Although EU consumption of Russian oil dropped after Russia’s full-scale invasion began, Russian LNG consumption is up 40% in the EU, particularly in Spain and Belgium. Global supplies of oil and gas are becoming more constrained, according to some analysts. The growth of the human population, and its dependence on energy grids, has outstripped the ability of humans to provide cheap energy. Collapse is like quicksand; the more we move, the deeper we fall in the pit.
Shell PLC (public limited company) is dropping its carbon offset plans and “doubling down on profit drivers like oil and gas.” By some estimates, the global carbon credit market — currently worth ~ $2B — may grow into over $900B in the next 15 years. Are carbon credits a colossal scam — or not?
An interesting study on genomics came out, indicating that an ancestor of our species “went through a severe population bottleneck with about 1280 breeding individuals between around 930,000 and 813,000 years ago. The bottleneck lasted for about 117,000 years and brought human ancestors close to extinction.” How tight will our coming bottleneck process be — and will we survive it?
Conflict
Killings in Burkina Faso have spiraled out of control, with thousands of civilians/insurgents/soldiers killed since the start of 2023. By the end of this year, it is estimated that 8,500+ will be slain in Islamist/government fighting there.
“Migrant hunters” in Greece combed the woods near the wildfire-stricken region near the Turkish border, capturing 13 migrants and locking them in a trailer.

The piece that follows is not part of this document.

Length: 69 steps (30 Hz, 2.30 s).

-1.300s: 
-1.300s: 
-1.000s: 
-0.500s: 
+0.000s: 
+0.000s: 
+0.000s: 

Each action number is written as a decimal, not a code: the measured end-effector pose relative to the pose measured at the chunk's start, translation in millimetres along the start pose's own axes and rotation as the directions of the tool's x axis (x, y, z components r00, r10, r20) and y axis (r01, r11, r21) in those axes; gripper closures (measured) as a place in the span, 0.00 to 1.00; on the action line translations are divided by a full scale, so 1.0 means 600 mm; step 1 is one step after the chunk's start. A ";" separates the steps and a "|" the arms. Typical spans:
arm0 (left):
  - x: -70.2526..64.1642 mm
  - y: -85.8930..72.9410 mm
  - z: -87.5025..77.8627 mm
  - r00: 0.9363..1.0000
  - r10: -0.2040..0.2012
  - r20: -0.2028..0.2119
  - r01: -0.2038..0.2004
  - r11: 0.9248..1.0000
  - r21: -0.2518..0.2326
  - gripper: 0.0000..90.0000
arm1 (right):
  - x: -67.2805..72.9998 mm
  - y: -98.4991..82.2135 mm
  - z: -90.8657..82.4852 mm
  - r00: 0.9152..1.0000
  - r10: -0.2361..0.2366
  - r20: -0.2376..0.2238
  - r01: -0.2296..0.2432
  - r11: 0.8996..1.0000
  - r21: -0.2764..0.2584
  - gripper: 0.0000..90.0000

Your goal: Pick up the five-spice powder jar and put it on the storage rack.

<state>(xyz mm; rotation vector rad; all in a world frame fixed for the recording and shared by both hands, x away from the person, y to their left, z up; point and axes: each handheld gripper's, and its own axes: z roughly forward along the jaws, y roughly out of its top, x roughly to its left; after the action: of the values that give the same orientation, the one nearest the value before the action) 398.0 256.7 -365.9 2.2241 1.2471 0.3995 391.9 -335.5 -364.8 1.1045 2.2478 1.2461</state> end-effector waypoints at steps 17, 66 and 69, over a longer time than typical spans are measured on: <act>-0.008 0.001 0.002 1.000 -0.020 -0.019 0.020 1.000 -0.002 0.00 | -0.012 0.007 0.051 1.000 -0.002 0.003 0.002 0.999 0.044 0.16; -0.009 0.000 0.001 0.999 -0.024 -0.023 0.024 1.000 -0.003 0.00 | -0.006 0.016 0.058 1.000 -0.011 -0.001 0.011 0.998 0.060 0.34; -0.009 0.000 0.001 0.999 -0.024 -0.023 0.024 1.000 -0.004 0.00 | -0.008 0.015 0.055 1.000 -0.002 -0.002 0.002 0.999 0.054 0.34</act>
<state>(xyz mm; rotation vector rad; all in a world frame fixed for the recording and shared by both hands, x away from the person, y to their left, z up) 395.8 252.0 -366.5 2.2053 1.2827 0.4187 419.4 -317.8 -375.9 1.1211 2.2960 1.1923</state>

Later on, all the migrants and the three “urban militia” guys holding them prisoner were arrested.
ISIS is reportedly growing in Mali and has allegedly doubled its territory there over the last year. The underlying motivations for Niger’s coup last month (a kind of post-colonial anti-French sentiment) reflects a perceived powerlessness — a feeling that may be complicated further if/when ECOWAS intervenes to restore its ousted president. Which nation is next in line for a coup?

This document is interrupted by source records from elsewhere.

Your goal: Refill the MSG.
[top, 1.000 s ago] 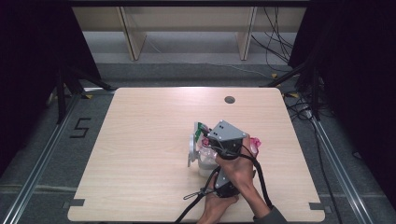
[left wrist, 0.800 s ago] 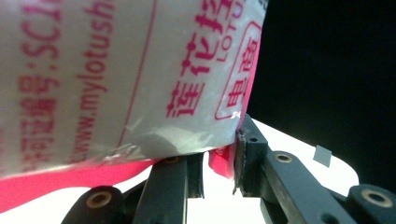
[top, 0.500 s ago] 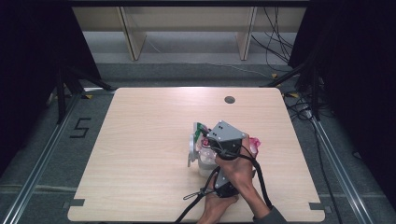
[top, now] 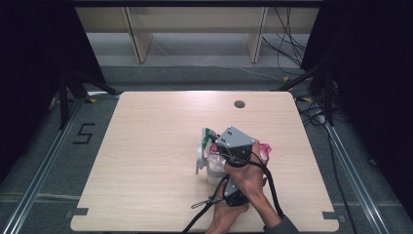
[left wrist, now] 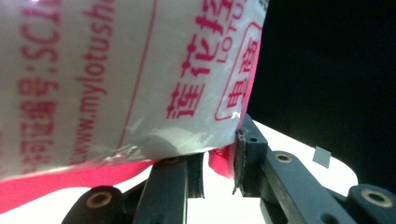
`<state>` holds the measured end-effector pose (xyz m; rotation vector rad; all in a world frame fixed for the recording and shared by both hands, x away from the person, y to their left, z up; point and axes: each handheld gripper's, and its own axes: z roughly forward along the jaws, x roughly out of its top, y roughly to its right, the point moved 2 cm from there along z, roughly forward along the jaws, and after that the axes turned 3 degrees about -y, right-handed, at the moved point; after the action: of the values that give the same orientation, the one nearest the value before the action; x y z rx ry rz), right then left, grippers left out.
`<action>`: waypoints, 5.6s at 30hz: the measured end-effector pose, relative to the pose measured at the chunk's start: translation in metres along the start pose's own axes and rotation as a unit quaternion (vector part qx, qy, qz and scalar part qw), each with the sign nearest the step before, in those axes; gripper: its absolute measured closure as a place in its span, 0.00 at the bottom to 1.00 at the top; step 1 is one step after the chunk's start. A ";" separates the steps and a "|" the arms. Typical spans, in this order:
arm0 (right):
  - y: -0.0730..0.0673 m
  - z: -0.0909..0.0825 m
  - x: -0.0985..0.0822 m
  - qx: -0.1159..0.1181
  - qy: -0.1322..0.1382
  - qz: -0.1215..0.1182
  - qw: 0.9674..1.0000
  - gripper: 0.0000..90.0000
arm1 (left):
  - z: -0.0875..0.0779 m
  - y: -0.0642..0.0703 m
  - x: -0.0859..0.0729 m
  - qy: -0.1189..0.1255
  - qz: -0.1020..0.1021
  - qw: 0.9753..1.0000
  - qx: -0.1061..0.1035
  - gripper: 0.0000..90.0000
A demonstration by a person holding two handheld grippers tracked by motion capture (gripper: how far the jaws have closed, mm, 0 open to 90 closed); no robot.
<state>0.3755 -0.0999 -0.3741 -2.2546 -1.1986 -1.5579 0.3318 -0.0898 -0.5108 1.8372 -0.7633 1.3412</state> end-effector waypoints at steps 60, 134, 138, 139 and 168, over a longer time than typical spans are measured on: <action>-0.002 0.000 0.002 0.002 0.004 -0.003 1.000 1.00 | 0.001 -0.001 0.001 -0.002 0.011 1.000 -0.014 0.85; -0.005 0.000 0.002 0.008 0.003 -0.006 1.000 1.00 | 0.001 -0.001 0.001 0.000 0.011 1.000 -0.019 0.85; -0.006 0.002 0.001 0.009 -0.004 -0.004 1.000 1.00 | 0.000 -0.002 0.001 -0.004 0.015 1.000 -0.016 0.84; -0.006 0.001 0.001 0.007 -0.001 -0.001 1.000 1.00 | 0.000 -0.001 0.001 0.000 0.012 1.000 -0.021 0.84; -0.004 0.000 0.002 0.012 0.004 -0.001 1.000 1.00 | 0.000 -0.001 0.000 0.000 0.011 1.000 -0.016 0.84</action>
<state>0.3730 -0.0960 -0.3738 -2.2311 -1.2125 -1.5426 0.3329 -0.0894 -0.5110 1.8082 -0.8024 1.3352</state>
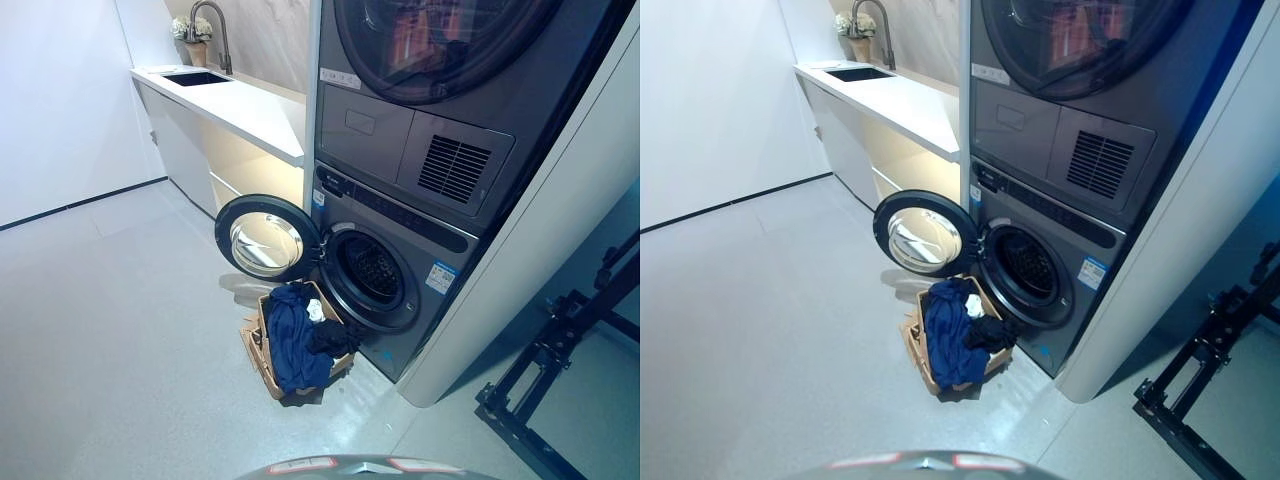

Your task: Put the clothes in the basket into the washing machine.

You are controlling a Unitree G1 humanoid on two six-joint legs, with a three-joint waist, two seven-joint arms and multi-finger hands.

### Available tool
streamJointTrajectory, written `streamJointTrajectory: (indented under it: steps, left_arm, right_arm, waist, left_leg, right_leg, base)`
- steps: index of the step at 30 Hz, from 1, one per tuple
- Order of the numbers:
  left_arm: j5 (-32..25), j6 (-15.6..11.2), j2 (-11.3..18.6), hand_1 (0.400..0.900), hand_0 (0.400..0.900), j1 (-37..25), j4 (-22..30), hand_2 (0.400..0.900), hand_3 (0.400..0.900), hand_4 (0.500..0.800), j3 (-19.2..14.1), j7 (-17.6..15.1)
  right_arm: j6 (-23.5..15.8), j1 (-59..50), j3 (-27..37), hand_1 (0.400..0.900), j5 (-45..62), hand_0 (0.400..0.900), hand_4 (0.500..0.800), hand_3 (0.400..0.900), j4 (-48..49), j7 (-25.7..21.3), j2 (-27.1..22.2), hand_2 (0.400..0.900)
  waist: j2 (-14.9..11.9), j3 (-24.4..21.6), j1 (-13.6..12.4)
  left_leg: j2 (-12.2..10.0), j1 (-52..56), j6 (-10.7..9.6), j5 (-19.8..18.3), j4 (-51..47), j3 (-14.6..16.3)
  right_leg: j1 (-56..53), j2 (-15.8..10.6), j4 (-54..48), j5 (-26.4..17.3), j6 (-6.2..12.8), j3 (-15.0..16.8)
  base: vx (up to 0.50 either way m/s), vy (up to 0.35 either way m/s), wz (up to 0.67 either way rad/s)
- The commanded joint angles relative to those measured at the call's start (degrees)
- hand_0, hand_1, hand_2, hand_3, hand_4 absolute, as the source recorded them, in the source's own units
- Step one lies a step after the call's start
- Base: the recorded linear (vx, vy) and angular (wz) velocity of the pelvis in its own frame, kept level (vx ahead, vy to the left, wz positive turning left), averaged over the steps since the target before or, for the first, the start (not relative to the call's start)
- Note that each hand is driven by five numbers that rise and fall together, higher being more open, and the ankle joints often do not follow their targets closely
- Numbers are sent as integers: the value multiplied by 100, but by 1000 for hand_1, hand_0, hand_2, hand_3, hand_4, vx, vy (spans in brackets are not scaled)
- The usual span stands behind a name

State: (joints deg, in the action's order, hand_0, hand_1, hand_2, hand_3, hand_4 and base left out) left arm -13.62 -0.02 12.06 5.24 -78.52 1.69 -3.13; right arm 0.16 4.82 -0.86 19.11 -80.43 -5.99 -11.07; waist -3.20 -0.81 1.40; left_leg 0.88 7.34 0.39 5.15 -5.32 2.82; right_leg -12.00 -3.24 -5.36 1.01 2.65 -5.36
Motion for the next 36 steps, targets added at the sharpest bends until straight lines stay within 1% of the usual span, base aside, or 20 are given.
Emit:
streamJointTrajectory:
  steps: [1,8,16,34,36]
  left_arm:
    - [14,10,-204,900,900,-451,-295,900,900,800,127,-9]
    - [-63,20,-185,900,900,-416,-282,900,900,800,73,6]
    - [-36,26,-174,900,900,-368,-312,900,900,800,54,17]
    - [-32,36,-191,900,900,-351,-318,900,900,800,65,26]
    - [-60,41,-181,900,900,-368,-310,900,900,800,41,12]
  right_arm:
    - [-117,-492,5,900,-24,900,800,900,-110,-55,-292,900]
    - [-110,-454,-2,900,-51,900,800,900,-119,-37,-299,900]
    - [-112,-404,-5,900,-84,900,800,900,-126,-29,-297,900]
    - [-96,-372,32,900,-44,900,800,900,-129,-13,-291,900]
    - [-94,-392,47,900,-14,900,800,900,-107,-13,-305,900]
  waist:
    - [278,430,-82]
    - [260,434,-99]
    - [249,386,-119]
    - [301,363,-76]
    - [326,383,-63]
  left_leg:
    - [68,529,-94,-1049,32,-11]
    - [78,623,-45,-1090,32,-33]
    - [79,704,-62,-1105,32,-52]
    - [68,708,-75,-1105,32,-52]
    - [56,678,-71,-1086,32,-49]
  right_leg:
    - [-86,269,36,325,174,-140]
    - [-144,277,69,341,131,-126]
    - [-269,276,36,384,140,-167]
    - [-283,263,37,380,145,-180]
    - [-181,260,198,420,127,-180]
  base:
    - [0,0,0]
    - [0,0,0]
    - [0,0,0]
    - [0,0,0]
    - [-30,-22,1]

Countries continue dithering about whether to mount a “humanitarian intervention” in Haiti. But for now, nobody is intervening, and Haiti remains a nightmare for those trapped in its downspiral.
Dozens of Ukrainian soldiers are dying every day, according to reports close to the battlefront. More than 15% (70,000+) of Ukraine’s military personnel (~500,000 in total) have allegedly been killed and almost 25% (120,000+) have been wounded. Some expect this War to last at least another decade. It is strongly impacting the education of young Ukrainians too. However, in the last few days, reporting suggests Ukraine’s counteroffensive is making real progress near Zaporizhzhia.

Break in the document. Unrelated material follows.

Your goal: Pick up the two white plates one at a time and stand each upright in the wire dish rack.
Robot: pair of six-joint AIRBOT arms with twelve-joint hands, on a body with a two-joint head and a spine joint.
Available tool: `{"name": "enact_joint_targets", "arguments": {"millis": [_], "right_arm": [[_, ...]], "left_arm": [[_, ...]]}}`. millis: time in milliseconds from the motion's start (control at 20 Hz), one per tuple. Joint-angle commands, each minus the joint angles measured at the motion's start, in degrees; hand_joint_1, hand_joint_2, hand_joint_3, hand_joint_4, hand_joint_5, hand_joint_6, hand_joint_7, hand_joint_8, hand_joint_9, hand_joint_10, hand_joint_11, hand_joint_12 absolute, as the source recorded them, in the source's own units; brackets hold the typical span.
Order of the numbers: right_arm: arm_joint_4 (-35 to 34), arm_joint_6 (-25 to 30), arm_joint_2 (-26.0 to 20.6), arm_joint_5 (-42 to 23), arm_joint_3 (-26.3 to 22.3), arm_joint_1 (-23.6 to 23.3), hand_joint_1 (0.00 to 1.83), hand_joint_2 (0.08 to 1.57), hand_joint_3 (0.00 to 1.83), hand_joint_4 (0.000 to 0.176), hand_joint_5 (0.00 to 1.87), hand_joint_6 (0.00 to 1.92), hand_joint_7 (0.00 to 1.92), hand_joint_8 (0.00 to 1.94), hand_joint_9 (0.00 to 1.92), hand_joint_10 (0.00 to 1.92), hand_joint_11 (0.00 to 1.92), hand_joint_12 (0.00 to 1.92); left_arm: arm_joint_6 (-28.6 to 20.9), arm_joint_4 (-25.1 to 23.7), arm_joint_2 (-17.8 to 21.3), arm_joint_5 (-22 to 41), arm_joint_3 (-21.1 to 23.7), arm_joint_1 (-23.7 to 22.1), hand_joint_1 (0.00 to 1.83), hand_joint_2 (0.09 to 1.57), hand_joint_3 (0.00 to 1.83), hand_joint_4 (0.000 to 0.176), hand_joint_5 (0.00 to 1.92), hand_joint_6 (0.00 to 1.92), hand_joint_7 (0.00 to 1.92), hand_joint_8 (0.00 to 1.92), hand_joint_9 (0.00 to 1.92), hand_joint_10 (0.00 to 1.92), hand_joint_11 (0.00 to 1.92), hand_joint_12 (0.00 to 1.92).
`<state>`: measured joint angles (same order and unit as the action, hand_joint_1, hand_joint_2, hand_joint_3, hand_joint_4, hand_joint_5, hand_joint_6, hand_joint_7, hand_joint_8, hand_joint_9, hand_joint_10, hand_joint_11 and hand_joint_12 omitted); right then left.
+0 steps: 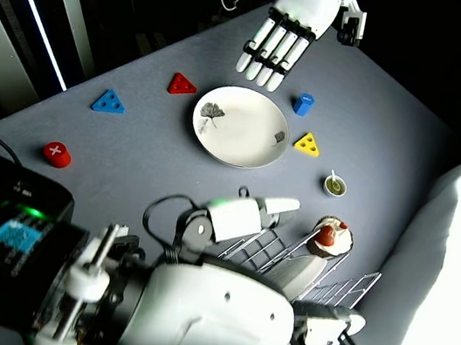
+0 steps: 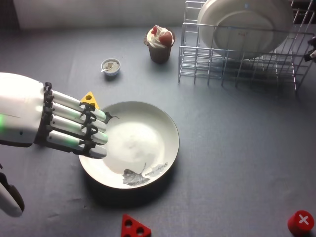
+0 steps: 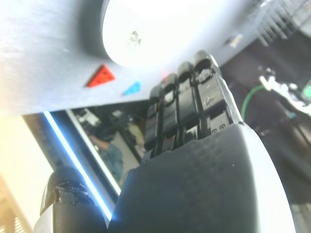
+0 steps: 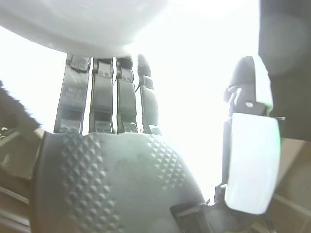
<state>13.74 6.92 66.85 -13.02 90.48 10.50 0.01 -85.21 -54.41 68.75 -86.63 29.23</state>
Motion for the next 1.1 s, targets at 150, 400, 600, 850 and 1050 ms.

A “Chr!stian-animism” religious group marched in eastern DRC to express opposition to the UN peacekeeping group. Soldiers killed 48 protestors, wounded 75, and arrested over 100.
Al-Shabaab overran Somalian soldiers, allegedly slaying 178 and seizing a village and its munitions. At least 74 squatters died in a Johannesburg building fire; the cause of the fire is still being investigated.
Clashes between the Ethiopian army and regional militias killed 183+ in July & August. The struggle was reportedly precipitated by the PM’s move to try and disband regional paramilitary units and bring the area more firmly under central governmental control. Is this all the New Violent Normal?